It is a shocking document filled with a nationalist theme, a genuflection to government power, cluelessness about basic economics and it, appears, even confusion about the U.S. Constitution.

From a libertarian perspective, the only objection to immigrants is that they are allowed to receive benefits from the U.S. government, in the end, at the expense of current U.S. taxpayers.

Trump recognizes this objection:
The costs for the United States have been extraordinary: U.S. taxpayers have been asked to pick up hundreds of billions in healthcare costs, housing costs, education costs, welfare costs, etc. Indeed, the annual cost of free tax credits alone paid to illegal immigrants quadrupled to $4.2 billion in 2011.
But this problem could be solved by simply preventing any immigrants, legal or otherwise, from being allowed such benefits. Beyond that immigrants should be free to work or visit, as long as they are prevented from the government handouts.

I have proposed, as Trump has, to end birthright citizenship. However, there is one problem with this for Trump that is not a problem for me. I am not a fan of the Constitution, but Trump is.

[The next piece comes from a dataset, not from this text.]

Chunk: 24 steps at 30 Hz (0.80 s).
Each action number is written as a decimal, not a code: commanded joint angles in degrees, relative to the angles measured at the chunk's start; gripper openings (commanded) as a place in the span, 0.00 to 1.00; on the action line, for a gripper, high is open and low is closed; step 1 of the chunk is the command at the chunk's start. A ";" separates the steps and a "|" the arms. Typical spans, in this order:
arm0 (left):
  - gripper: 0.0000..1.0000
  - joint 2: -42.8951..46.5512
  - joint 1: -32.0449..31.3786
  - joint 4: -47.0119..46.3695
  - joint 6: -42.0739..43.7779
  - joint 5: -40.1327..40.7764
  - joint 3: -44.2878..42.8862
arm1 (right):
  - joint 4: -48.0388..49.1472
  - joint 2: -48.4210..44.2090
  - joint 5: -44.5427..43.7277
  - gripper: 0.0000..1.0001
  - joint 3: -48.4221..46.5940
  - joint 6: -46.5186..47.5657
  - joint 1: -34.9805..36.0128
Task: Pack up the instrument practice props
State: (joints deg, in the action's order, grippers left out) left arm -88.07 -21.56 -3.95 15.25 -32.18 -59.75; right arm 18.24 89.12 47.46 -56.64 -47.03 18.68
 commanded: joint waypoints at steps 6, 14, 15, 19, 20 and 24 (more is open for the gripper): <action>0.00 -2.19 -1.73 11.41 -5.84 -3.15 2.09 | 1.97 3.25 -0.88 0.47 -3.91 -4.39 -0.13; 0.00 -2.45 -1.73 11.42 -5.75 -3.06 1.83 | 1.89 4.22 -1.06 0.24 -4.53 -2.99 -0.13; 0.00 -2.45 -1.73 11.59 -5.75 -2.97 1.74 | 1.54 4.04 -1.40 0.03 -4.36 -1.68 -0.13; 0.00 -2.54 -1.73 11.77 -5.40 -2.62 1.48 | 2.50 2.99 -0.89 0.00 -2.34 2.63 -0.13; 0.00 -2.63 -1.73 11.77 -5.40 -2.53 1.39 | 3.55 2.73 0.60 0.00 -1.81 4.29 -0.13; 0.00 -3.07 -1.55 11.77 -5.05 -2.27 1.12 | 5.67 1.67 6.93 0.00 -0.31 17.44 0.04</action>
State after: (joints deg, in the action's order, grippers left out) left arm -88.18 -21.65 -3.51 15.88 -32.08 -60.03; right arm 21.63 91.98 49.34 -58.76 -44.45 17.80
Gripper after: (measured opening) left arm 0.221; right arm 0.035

In fact, in his policy reform paper, he writes:
 A nation without laws is not a nation. Laws passed in accordance with our Constitutional system of government must be enforced.
 and
 America will only be great as long as America remains a nation of laws that lives according to the Constitution. No one is above the law. 
This is a problem for Trump because birthright citizenship is granted in the Constitution by way of the 14th Amendment:
All persons born or naturalized in the United States, and subject to the jurisdiction thereof, are citizens of the United States and of the State wherein they reside.
Trump gives no indication in his reform plan that he is aware that the Constitution would have to be changed for his plan to end birthright citizenship.

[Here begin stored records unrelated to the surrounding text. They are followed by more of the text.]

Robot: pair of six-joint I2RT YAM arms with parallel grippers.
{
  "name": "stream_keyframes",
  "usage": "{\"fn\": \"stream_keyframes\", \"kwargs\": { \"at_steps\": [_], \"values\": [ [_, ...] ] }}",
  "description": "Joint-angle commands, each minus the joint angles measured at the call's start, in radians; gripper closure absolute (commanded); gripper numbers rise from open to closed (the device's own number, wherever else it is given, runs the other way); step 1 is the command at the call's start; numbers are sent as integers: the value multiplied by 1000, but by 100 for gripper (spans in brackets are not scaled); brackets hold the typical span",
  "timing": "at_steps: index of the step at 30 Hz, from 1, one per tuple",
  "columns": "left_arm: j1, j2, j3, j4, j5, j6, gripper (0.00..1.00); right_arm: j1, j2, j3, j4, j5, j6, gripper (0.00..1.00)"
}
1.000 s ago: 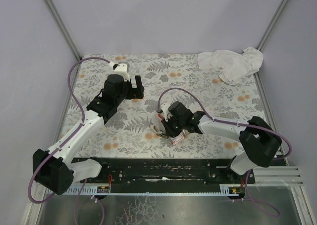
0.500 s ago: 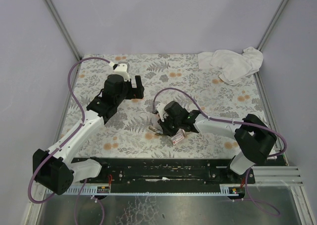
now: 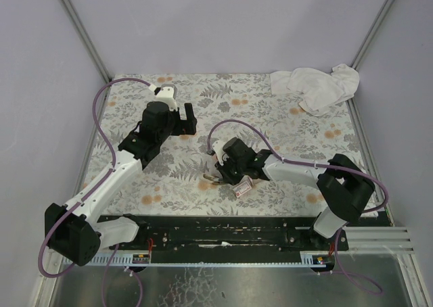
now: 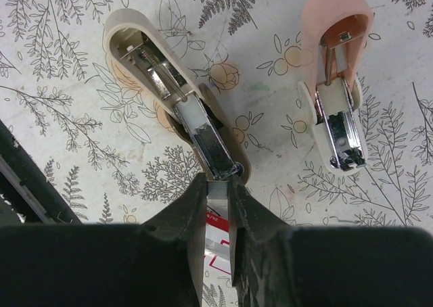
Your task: Load the staples into the stapler
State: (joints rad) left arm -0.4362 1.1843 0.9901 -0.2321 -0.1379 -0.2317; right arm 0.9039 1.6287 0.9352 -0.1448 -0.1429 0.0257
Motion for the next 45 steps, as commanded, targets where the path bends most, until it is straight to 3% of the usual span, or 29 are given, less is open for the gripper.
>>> {"fn": "stream_keyframes", "kwargs": {
  "at_steps": [1,11,23,30,34,41,45],
  "values": [
    [9,-18,-4,60,-5,-6,0,13,10,27,7,22,6,82],
    [8,-21,-4,61,1,-9,0,14,-32,-47,24,-2,42,82],
    [6,-31,-15,28,57,-67,0,14,-117,18,-38,-33,33,82],
    [-7,-125,-296,165,307,-371,4,13,-152,30,-28,-10,68,81],
    [-73,-129,-446,278,359,-457,4,12,-181,-18,25,-12,91,81],
    [-117,-35,-508,393,430,-506,5,5,-210,-62,75,-34,118,81],
    [-123,12,-501,397,432,-493,13,2,-224,-75,83,-35,122,80]
  ]
}}
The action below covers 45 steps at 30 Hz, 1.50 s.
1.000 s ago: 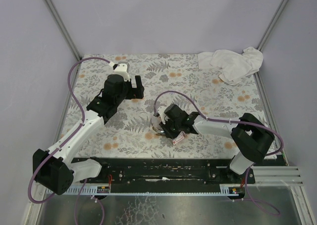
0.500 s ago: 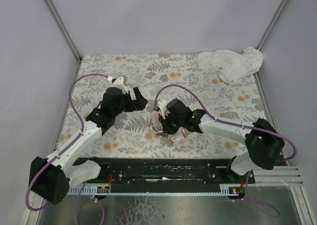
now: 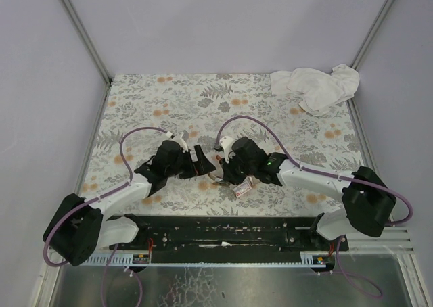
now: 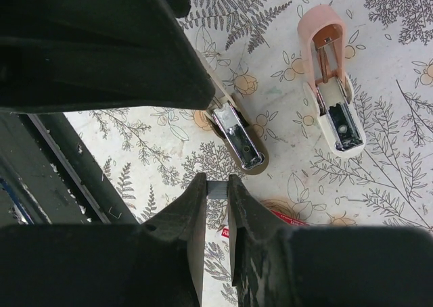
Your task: Load the staples into the stapler
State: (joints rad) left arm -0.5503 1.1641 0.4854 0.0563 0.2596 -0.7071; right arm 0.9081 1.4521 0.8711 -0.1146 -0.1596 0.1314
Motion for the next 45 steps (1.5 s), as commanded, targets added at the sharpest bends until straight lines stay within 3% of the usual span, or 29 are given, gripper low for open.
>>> {"fn": "stream_keyframes", "kwargs": {
  "at_steps": [1,7,13,24,30,38,45],
  "values": [
    [-9,40,7,107,34,-14,17,-2,-49,-12,54,-18,19,80],
    [-10,77,48,62,8,15,34,-5,-57,-28,61,-17,25,80],
    [-20,114,63,59,18,16,45,-10,-58,-30,63,-17,25,80],
    [-49,146,83,14,10,45,45,-23,-58,-35,64,-19,24,80],
    [-70,170,102,-10,14,76,65,-37,-70,-35,59,-31,27,80],
    [-75,248,282,-232,56,257,89,-45,-82,-42,35,-46,2,79],
    [-76,416,550,-524,115,497,97,-45,-80,-66,32,-56,-21,79]
  ]
}}
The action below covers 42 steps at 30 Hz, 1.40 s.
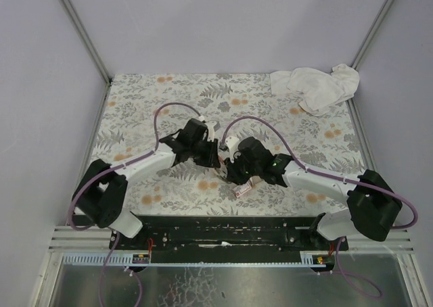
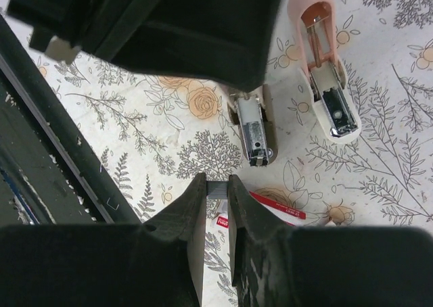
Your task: Load the staples into the stapler
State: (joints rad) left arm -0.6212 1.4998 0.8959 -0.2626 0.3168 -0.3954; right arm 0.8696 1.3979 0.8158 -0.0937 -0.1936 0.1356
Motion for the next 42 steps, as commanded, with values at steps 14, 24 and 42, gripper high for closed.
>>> {"fn": "stream_keyframes", "kwargs": {
  "at_steps": [14,24,42],
  "values": [
    [-3,274,274,-332,186,376,95,7,41,-74,123,33,1,79],
    [14,228,258,-286,177,356,51,9,82,-62,143,22,-11,79],
    [132,-48,141,-81,-183,206,19,10,165,14,106,43,-80,78]
  ]
}}
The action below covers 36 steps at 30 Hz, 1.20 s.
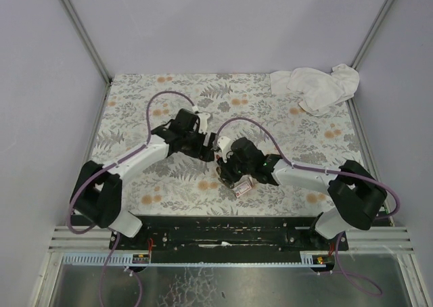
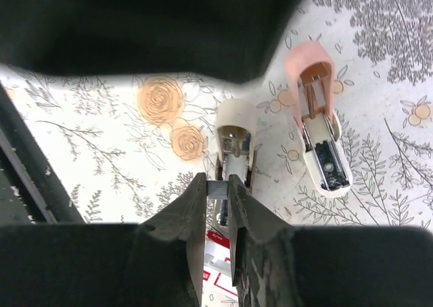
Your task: Load the staples into the stapler
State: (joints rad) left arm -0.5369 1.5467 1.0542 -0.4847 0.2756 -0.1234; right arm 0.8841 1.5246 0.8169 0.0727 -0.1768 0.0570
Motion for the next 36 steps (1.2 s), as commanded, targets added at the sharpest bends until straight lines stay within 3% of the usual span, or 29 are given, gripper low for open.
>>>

Trump also calls for the defundimg of sanctuary cities. A libertarian can not object to the shrinkage of government by the shrinking of funding to cities,or anywhere else. But Trump is not calling for the defunding to shrink government, he is calling for it as a method for the federal government to influence and control cities. A truly horrific idea, from a libertarian perspective. The default view for libertarians on government is that control should be left at the smallest governing entity, certainly not at the Federal level. Here we begin to see Trump's adoration, and  belief in the use of Federal power. All men who desire to use such power should be feared.

From there, Trump only gets worse. He calls for nationwide E-verify.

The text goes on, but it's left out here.